Alright, let's talk about the moral economy.
The moral economy is a concept developed by the British historian E.P. Thompson in the early 1970s.
Thompson was attempting to explain the previous century and a half of bread riots by what he termed the English crowd by applying anthropological principles to their actions. I'm just going to read from Thompson's The Moral Economy of the English Crowd here.
It is of course true that riots were triggered off by soaring prices, by malpractice among
dealers or by hunger.
But these grievances operated within a popular consensus as to what were
legitimate and what were illegitimate practices in marketing, milling, baking, etc.
This in its turn was grounded upon a consistent traditional view of social norms and obligations,
of the proper economic function of several parties within the community, which, when
taken together, can be said to constitute
the moral economy of the poor.
An outrage to these moral assumptions, quite as much as actual deprivation, was the usual
occasion for direct action.
Now, the moral economy of the English crowd in the 18th century is about a very specific
period in British history, which is to say the 1700s, and about how people thought bread
should be sold. British history, which is to say the 1700s, and about how people thought bread should
be sold. Peasants and the new urban workers had very specific ideas about, you know, bread,
about how bread should be produced, about who should be allowed to sell it, about where
and when they should be allowed to sell it, about how it should be sold, how it should
not be sold. And because of this, and you know, because of their experience in sort
of previous systems that before the sort of imposition of the free market system, or quote unquote free market system, they have a very specific series of hatreds.

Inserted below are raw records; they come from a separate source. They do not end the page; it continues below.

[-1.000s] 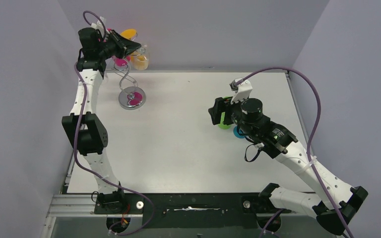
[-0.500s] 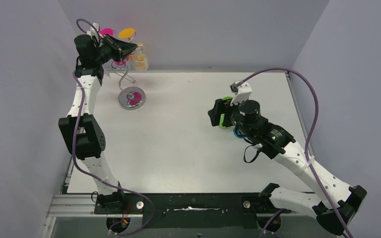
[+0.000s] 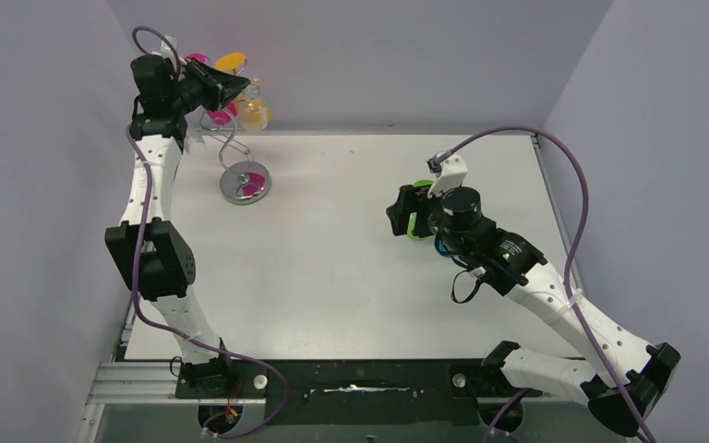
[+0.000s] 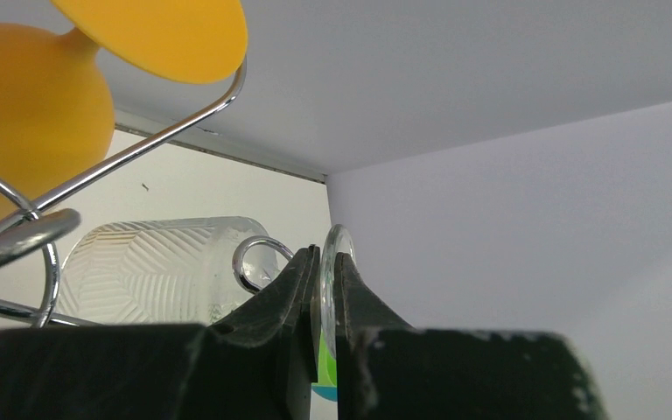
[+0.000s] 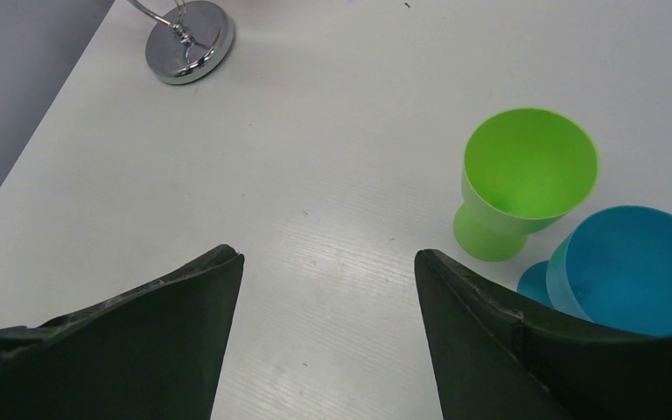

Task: Take the wine glass off the wine glass rack
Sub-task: Pick up the wine glass from the wine rack.

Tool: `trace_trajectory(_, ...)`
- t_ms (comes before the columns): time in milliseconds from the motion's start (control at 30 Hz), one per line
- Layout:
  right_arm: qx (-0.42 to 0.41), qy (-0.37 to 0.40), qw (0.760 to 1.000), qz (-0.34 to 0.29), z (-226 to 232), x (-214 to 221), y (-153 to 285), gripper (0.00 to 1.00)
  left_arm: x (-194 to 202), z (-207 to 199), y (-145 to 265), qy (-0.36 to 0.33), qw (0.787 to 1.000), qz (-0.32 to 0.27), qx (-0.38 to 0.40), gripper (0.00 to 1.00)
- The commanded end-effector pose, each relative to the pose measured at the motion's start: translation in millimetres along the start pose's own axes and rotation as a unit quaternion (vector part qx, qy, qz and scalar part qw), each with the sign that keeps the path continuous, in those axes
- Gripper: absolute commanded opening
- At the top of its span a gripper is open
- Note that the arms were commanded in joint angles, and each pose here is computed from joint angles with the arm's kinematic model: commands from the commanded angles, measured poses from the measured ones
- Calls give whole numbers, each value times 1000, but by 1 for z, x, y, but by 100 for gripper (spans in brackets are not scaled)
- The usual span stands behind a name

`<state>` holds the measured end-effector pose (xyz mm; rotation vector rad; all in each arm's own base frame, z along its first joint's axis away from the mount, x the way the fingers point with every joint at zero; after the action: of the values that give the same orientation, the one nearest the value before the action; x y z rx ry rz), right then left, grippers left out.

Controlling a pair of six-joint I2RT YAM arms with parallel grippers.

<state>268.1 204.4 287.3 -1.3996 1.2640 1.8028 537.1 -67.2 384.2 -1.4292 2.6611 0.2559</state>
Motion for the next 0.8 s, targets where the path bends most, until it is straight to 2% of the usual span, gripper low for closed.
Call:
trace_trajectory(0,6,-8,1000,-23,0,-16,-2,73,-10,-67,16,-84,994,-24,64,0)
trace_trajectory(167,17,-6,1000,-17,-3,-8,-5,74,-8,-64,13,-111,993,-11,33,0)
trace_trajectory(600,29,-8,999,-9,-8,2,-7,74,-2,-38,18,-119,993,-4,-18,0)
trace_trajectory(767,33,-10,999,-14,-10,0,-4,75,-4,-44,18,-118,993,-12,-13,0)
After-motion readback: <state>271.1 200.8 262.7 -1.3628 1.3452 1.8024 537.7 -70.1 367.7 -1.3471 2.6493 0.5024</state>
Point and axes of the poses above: each gripper's point midway between its finger pads, its own y axis back along the fingers, its own z axis along the line the jaws close on, x = y × z, the point moved 1 cm from there along y, back along the fingers, and after that the axes turned 13 degrees about y, right-handed, at the moved point
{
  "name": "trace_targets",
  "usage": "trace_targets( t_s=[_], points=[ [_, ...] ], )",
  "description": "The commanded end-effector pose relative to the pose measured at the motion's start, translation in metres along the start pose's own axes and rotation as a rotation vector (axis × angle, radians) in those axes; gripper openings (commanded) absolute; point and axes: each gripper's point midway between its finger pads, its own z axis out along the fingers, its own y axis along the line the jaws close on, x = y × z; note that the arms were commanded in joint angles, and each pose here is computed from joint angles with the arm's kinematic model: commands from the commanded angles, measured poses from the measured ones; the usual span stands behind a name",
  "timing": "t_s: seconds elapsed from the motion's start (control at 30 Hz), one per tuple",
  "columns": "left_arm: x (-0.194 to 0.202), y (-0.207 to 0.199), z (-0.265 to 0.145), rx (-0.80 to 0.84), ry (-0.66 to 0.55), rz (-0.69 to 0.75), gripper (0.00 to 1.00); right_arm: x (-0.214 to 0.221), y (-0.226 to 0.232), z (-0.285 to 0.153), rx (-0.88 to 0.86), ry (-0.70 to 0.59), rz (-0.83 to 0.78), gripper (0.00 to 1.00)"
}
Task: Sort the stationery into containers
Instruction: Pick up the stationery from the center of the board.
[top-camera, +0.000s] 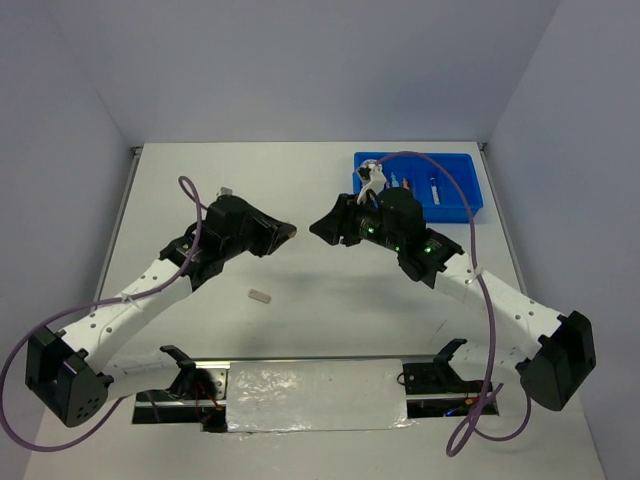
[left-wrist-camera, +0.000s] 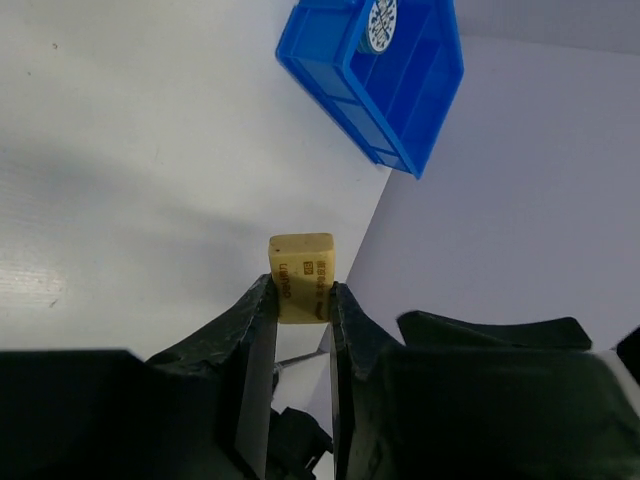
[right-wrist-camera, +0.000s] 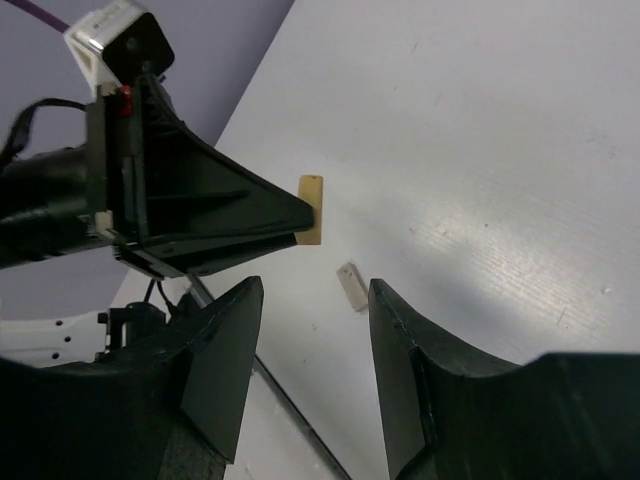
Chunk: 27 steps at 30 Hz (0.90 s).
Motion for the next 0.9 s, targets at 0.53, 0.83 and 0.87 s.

They hate middlemen, they hate grain hoarders, they hate all of the aspects of the new quote unquote free market that impose additional costs and burdens on them. And they also believed that elites have a kind of moral duty
to the masses based on the norms and traditions of their society. And when they welch on that deal in
a way that makes people's lives worse, people get extremely pissed off. These peasants and urban
workers particularly hated price increases, and they hated price increases so much that this frequently turned into riots.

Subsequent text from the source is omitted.